Stored items
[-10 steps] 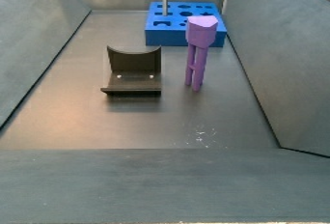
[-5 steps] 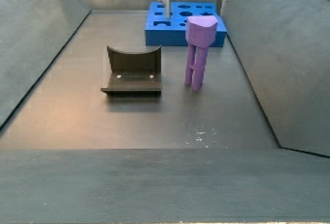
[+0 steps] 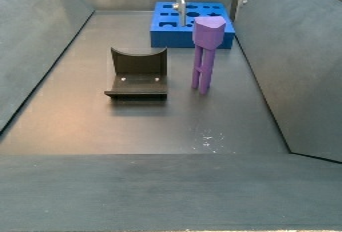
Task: Pick up the 3 prong object. Move up. Move to above the board. Insert the 3 prong object.
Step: Pick up the 3 prong object.
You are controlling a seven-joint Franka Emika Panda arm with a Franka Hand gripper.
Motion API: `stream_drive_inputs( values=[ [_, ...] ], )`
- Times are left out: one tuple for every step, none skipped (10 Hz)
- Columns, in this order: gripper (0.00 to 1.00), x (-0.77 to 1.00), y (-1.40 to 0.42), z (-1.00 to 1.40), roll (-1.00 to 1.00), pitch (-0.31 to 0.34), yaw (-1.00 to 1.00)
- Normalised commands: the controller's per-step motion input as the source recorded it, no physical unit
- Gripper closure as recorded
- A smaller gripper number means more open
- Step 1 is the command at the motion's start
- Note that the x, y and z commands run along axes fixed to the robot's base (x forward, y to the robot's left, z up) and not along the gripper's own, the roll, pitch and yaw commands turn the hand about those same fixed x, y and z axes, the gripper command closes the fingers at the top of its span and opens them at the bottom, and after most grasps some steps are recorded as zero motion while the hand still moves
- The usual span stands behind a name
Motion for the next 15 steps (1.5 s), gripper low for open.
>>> stream_drive_inputs(
  values=[
    [0.0, 0.0, 0.0, -0.38, 0.04, 0.0, -0.01],
    [0.0, 0.0, 0.0, -0.45, 0.1, 0.0, 0.0],
    [0.0, 0.0, 0.0, -0.42, 0.06, 0.0, 0.0],
    [0.0, 0.0, 0.0, -0.29, 0.04, 0.0, 0.0],
    [0.0, 0.0, 0.0, -0.11, 0.01, 0.0, 0.0],
    [0.0, 0.0, 0.0, 0.0, 0.01, 0.0, 0.0],
    [0.0, 0.0, 0.0, 0.0, 0.0, 0.0, 0.0],
    [1.0, 0.0, 0.0, 0.0, 0.0, 0.0, 0.0],
    [1.0, 0.0, 0.0, 0.0, 0.0, 0.0, 0.0],
    [1.0, 0.0, 0.0, 0.0, 0.0, 0.0, 0.0],
    [1.0, 0.0, 0.0, 0.0, 0.0, 0.0, 0.0],
    [1.0, 0.0, 0.0, 0.0, 0.0, 0.0, 0.0],
    [1.0, 0.0, 0.0, 0.0, 0.0, 0.0, 0.0],
    [1.0, 0.0, 0.0, 0.0, 0.0, 0.0, 0.0],
    [1.0, 0.0, 0.0, 0.0, 0.0, 0.0, 0.0]
  ],
)
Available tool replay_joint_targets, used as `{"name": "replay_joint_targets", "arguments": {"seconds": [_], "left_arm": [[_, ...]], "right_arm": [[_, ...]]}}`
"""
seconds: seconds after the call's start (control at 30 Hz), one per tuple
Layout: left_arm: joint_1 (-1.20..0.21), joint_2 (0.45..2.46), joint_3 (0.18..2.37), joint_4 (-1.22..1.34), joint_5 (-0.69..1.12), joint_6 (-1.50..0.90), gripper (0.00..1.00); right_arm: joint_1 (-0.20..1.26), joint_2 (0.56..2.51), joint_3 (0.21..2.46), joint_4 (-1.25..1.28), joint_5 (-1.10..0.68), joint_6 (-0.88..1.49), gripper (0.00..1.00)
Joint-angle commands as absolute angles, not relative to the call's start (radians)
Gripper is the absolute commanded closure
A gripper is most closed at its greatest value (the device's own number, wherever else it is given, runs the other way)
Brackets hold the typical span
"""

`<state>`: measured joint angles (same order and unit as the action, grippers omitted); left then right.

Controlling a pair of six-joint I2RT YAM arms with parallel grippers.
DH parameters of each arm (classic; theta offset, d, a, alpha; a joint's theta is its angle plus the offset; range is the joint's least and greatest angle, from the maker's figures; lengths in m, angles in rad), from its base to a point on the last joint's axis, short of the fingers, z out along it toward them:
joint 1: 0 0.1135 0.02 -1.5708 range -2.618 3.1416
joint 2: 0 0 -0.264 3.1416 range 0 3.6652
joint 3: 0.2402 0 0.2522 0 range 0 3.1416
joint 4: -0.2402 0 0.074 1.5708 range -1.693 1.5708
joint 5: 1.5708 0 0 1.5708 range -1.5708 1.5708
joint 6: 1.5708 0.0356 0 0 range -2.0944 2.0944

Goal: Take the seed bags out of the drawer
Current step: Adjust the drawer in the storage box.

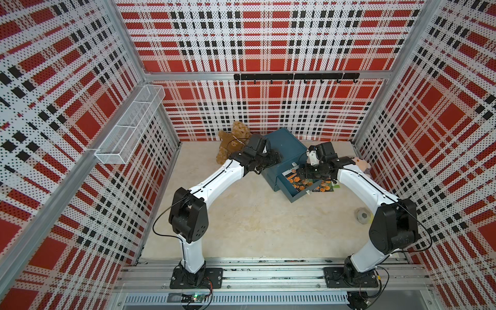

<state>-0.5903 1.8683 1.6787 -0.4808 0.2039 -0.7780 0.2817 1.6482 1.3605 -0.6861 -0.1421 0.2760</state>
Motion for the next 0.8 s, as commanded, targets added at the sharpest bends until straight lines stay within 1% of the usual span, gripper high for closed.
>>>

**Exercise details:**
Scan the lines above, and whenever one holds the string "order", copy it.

**Answer below:**
- Columns, in this order: gripper (0.00 to 1.00), x (-0.77 to 1.00), y (-1.40 to 0.42), z (-1.00 to 1.40), roll (-1.00 to 1.00), pitch (-0.31 to 0.34), yaw (-1.00 to 1.00)
`<state>`: measured joint angles (same order and unit as the action, grippers omitted); left then right.

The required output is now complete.